January 17, 2020 by Elizabeth Dyer

personal loan interest rates, Prosper Blog

Shopping around for the best personal loan interest rates? Personal loans can offer an excellent alternative to higher-interest credit cards and allow you to consolidate debt, plan large-scale home makeovers, and finance other major expenses.

Personal loan interest rates currently range from 5 to 36 percent. The rates will vary depending on your credit score, the length of the loan, the amount you’re looking to borrow, and the lender you choose. Your current debt load will also factor heavily in the interest rate you receive.

Here’s a breakdown of the current average annual percentage rates (APR) for online personal loans, based on your credit score:

  • Excellent credit (720-850): 10.3%–12.5% APR
  • Good credit (690-719): 13.5%–15.5% APR
  • Average credit (630-689): 17.8%–19.9% APR
  • Poor credit (629 and lower): 28.5%–32% APR

Keep in mind that the APR includes the interest rate you’ll pay plus all other additional fees, such as origination fees.

In This Article

  • What interest rates are offered by banks and credit unions?
  • How do personal loan interest rates work with online lenders?
  • Which factors influence your personal loan interest rate?
  • What else might determine the interest rate?
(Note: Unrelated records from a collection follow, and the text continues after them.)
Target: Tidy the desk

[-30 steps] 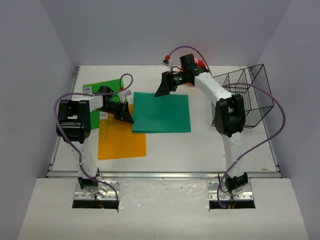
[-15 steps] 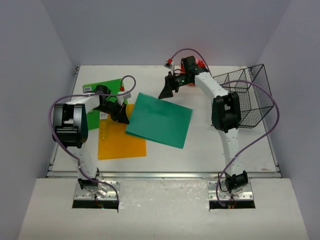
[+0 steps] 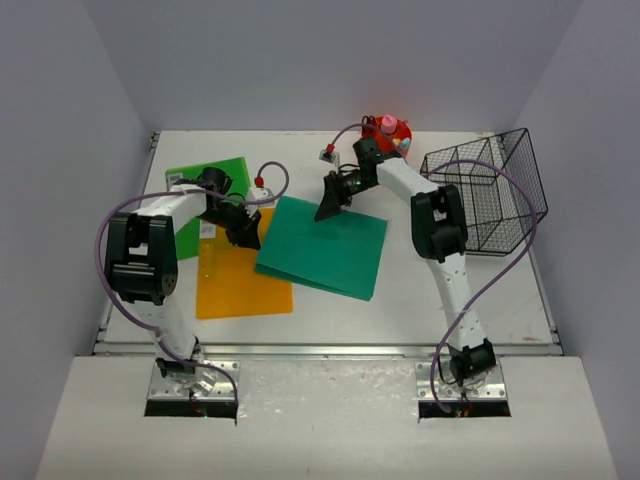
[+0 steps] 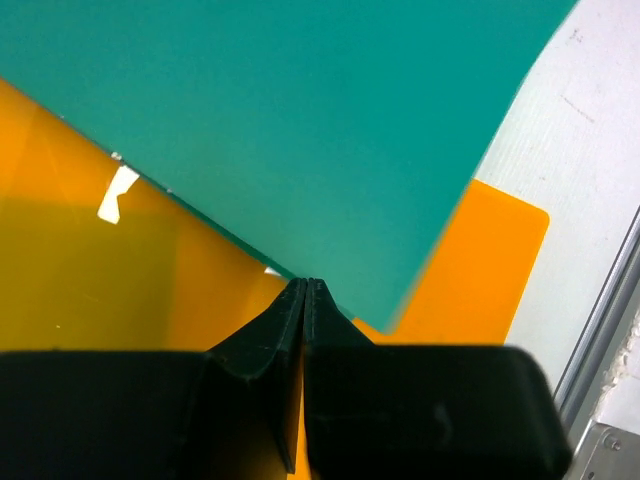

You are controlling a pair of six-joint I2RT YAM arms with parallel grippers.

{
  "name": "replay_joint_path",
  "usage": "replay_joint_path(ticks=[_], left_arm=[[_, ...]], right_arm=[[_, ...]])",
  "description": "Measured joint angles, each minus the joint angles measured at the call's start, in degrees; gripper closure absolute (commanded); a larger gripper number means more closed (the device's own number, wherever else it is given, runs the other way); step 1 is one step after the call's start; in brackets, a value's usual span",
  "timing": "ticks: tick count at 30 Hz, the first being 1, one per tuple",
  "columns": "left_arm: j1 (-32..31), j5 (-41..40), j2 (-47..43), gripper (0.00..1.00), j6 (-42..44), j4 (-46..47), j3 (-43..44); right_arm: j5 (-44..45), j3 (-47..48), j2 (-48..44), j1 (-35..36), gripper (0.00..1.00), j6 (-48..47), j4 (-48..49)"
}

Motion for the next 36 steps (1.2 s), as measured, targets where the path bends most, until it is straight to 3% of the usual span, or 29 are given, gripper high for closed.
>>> replay_joint_path(ticks=[13,17,26,29,36], left_arm=[[-1.1,-1.0,0.1,0.97,4.5,-2.1,3.1],[-1.1,-0.9,1.5,0.92,2.1,-2.2,5.7],[-2.0,1.4,4.9,0.94,-6.3,-0.6,7.4],[-4.7,0.9,4.9,0.94,-7.2,0.2,6.1],[-17.5,-3.3,2.5,0.95,-2.2,0.3,-1.4]], right_arm=[[0.3,-1.0,-3.2,-1.2,0.09,-1.2,7.6],[3.9,-1.0,-3.1,-1.5,0.09,-5.4,6.3],[8.1,2.5,2.6,-1.9,0.21,-13.1,3.4],[8.3,4.7,3.7,-1.9,0.22,-14.1,2.9],[9.5,5.8,4.2,-1.7,0.22,-15.5,2.2]])
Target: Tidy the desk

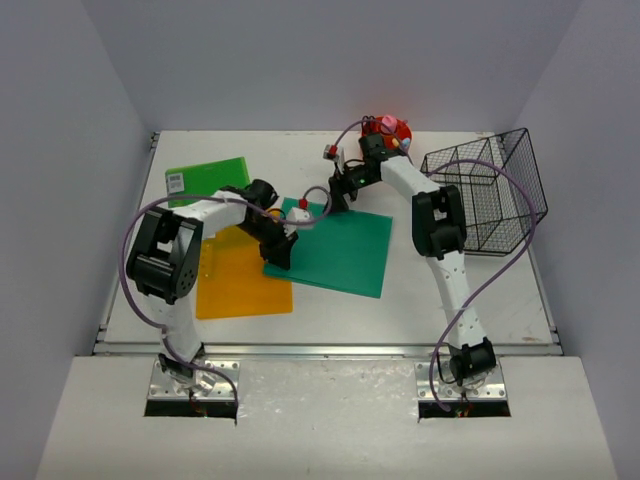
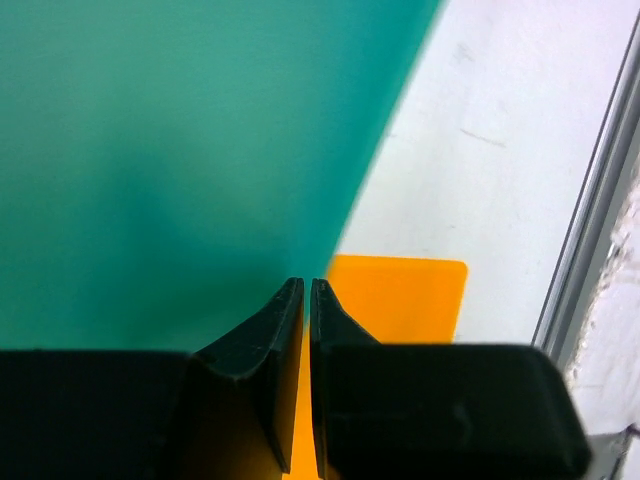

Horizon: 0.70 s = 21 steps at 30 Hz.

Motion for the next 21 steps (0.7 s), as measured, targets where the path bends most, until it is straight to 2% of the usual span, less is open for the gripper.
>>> replay_joint_path(ticks=[6,12,17,21], left_arm=[[-10.1,-5.4,-5.2,0.97,5.1,1.7,-5.9],[-13.1,-10.4,-5.4,0.97,6.8,6.1,-7.6],[-15.4,-14.4,-5.2,1.00,7.1,10.6,-10.4],[-16.5,-15.8,-4.6,1.00,6.1,13.4,-9.9]], right_arm=[[1.5,0.9,0.0,0.6,0.18,-2.3,-1.6],[6.2,0.8,-0.9,2.3,0.17,-15.2,-6.6],[10.9,2.2,-1.5,4.2,0.24,-24.9,-14.8],[13.0,3.5,-1.5,5.0,0.40,-29.1,-21.1]])
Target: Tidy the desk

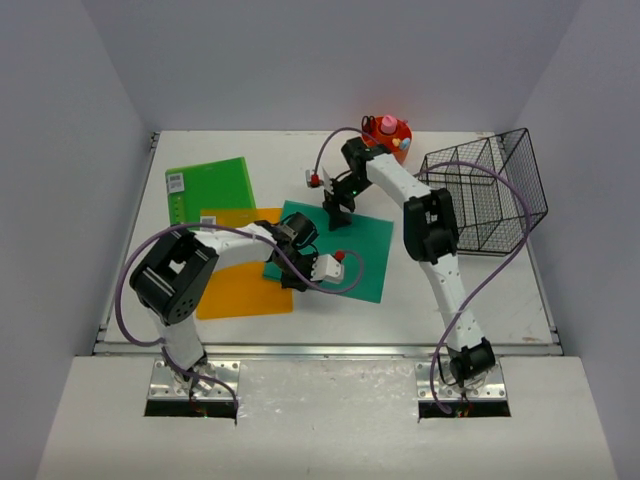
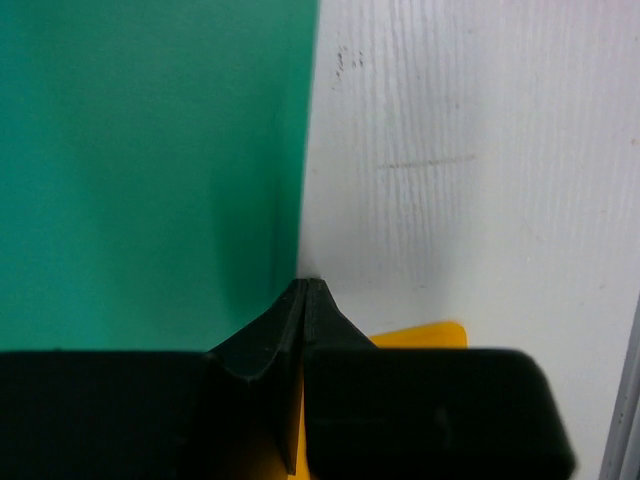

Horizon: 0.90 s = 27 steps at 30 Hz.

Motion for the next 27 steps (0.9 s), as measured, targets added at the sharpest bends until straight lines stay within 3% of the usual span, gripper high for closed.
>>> replay_joint_path(ticks=[4,10,19,27], left_arm=[[-0.4,-0.8,0.4,1.00,-1.6,0.4,0.3],[-1.8,-2.8,-0.4,1.00,-2.7,2.1,-0.7],[-3.6,-5.9,-2.0,1.00,-3.5,5.0,-2.8],[-4.1,-7.2,-2.0,1.00,-4.0,5.1,-2.8]], right_arm=[[1.5,0.5,0.0,0.0,0.67,-2.9,-3.1],[0.6,-2.6,-1.6,-2.1,0.93,-1.4,-4.1],[-4.7,-6.8,-2.7,-5.7,0.92,6.3,-4.6],[-9.5,-8.2,-2.2,-8.2,0.83,14.7,-4.3]])
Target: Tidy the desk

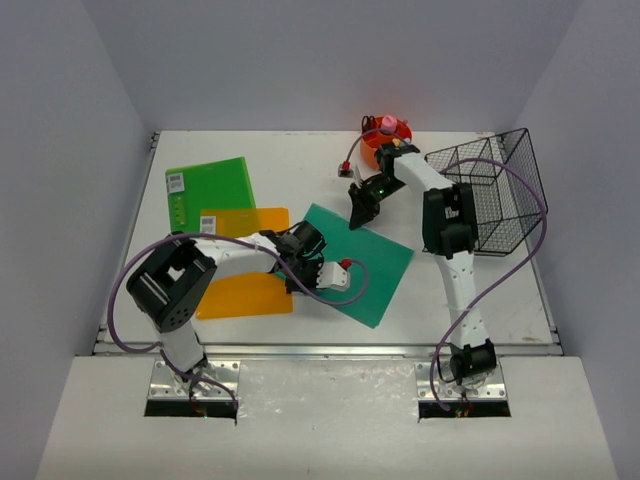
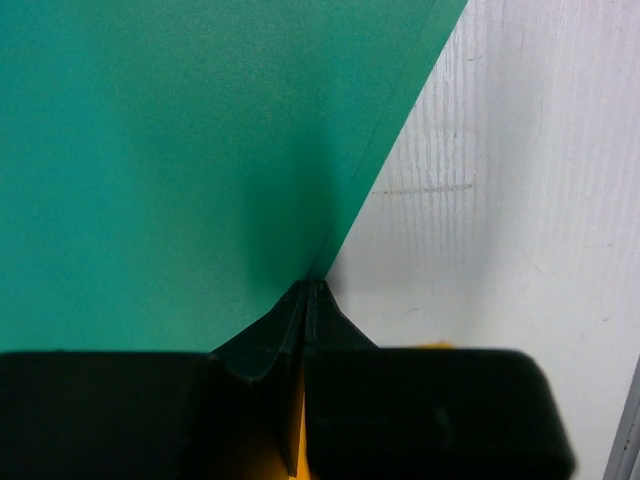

What interest rates are offered by banks and credit unions?

Banks might offer competitive interest rates for personal loans, and additional incentives if you’re already a customer. However, you might have to supply above-average credentials to qualify for a bank loan—and banks typically take longer to fund loans than online lenders.

Credit unions tend to extend lower interest rates on personal loans than banks. As of September 2019, the average interest rate on an unsecured, fixed-rate 36-month loan was 9.41%, compared to 10.31% for banks, according to the National Credit Union Administration.

How do personal loan interest rates work with online lenders?

If your goal is to find a personal loan with the lowest possible interest rate, an online lender may be your best bet. Online lenders tend to offer lower interest rates than their brick and mortar competitors. Why? Because the low overhead from an online business allows them to pass on their savings to customers in the form of lower interest rates.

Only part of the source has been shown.